- [Try it]
Every line of the entries below from the one containing "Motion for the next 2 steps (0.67" to the one containing "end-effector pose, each", both ends included, must be written out exactly. No other line belongs in the answer.

- [Stored data]
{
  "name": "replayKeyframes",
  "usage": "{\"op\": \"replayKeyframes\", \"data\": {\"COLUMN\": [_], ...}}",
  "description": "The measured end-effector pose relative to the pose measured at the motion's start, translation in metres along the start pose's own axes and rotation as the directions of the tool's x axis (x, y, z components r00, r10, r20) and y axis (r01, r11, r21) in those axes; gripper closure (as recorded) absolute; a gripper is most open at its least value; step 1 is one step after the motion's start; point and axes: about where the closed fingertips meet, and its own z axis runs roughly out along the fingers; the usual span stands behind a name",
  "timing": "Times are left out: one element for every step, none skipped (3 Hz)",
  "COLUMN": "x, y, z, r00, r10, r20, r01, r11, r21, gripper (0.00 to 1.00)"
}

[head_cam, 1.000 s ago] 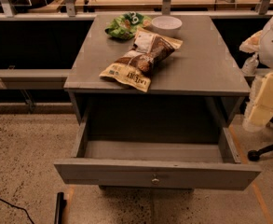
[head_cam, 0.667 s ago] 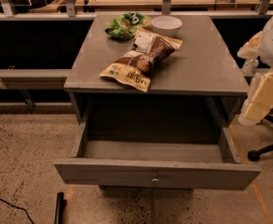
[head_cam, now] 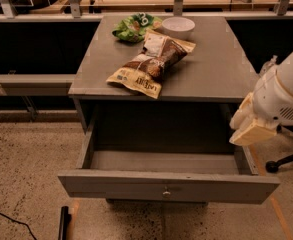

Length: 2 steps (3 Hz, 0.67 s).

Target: Close top drawer

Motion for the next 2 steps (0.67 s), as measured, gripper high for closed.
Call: {"op": "replayKeyframes", "data": {"x": [0.021, 0.037], "y": [0.020, 0.029], "z": [0.056, 0.101], "r00": [0.998, 0.983], "r10": [0.011, -0.026], "r20": [0.068, 0.180], "r01": [-0.009, 0.024], "r11": [0.9996, 0.9997], "r21": [-0.029, 0.011], "gripper": [0.87, 1.00]}}
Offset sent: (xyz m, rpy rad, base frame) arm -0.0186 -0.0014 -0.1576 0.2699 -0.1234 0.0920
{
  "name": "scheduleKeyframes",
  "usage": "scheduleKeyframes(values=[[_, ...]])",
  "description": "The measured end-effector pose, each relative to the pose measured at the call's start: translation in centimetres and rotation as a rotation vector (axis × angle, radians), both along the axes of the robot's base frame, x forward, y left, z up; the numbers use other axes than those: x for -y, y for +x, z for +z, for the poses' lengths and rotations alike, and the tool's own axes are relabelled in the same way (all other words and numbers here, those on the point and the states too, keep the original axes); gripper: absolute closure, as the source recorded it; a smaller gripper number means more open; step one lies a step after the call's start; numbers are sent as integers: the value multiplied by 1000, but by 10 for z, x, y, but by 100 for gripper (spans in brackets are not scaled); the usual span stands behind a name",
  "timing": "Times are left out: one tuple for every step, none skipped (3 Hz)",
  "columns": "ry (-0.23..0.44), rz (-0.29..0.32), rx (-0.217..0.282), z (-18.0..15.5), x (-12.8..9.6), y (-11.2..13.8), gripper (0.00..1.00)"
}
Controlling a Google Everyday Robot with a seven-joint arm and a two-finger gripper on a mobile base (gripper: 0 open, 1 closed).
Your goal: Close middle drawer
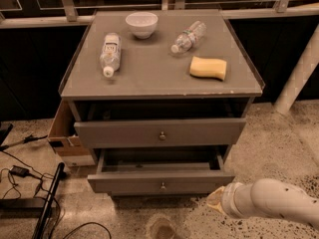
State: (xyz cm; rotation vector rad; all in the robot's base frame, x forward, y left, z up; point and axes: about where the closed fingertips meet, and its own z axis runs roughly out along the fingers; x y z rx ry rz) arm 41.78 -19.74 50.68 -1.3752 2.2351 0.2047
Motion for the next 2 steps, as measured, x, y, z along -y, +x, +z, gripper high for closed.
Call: scheduleKeyframes(values=[[51, 23, 67, -42, -5, 22, 100], [133, 21, 94, -81, -3, 46, 100]])
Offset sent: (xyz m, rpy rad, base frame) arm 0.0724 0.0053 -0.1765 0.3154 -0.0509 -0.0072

- [Reply]
Motion for the next 2 steps (0.67 s), as measured, gripper high for closed.
Call: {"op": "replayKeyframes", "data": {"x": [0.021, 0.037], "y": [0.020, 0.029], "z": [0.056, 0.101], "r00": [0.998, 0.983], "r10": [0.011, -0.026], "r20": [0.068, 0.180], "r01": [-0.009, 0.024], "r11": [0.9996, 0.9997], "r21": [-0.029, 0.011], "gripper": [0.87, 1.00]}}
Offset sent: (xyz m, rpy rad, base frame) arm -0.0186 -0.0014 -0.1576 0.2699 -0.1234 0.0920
{
  "name": "scheduleKeyframes",
  "usage": "scheduleKeyframes(values=[[_, ...]])",
  "description": "The measured end-effector pose, each relative to the pose measured at the call's start: translation in centimetres and rotation as a rotation vector (axis × angle, radians), both along the axes of the robot's base frame, x forward, y left, z up; the numbers use other axes than those: x for -y, y for +x, z for +z, for the poses' lengths and rotations alike, and the tool's own axes are relabelled in the same way (all other words and numbers here, those on the point and the states too, keep the original axes); gripper: absolute closure, as the source recorded it; a smaller gripper number means more open; step one lies a step after the call's start; numbers are sent as integers: the value multiplied by 1000, but by 10 for z, x, y, but by 100 for gripper (spans in brackets are not scaled); the usual span stands behind a name",

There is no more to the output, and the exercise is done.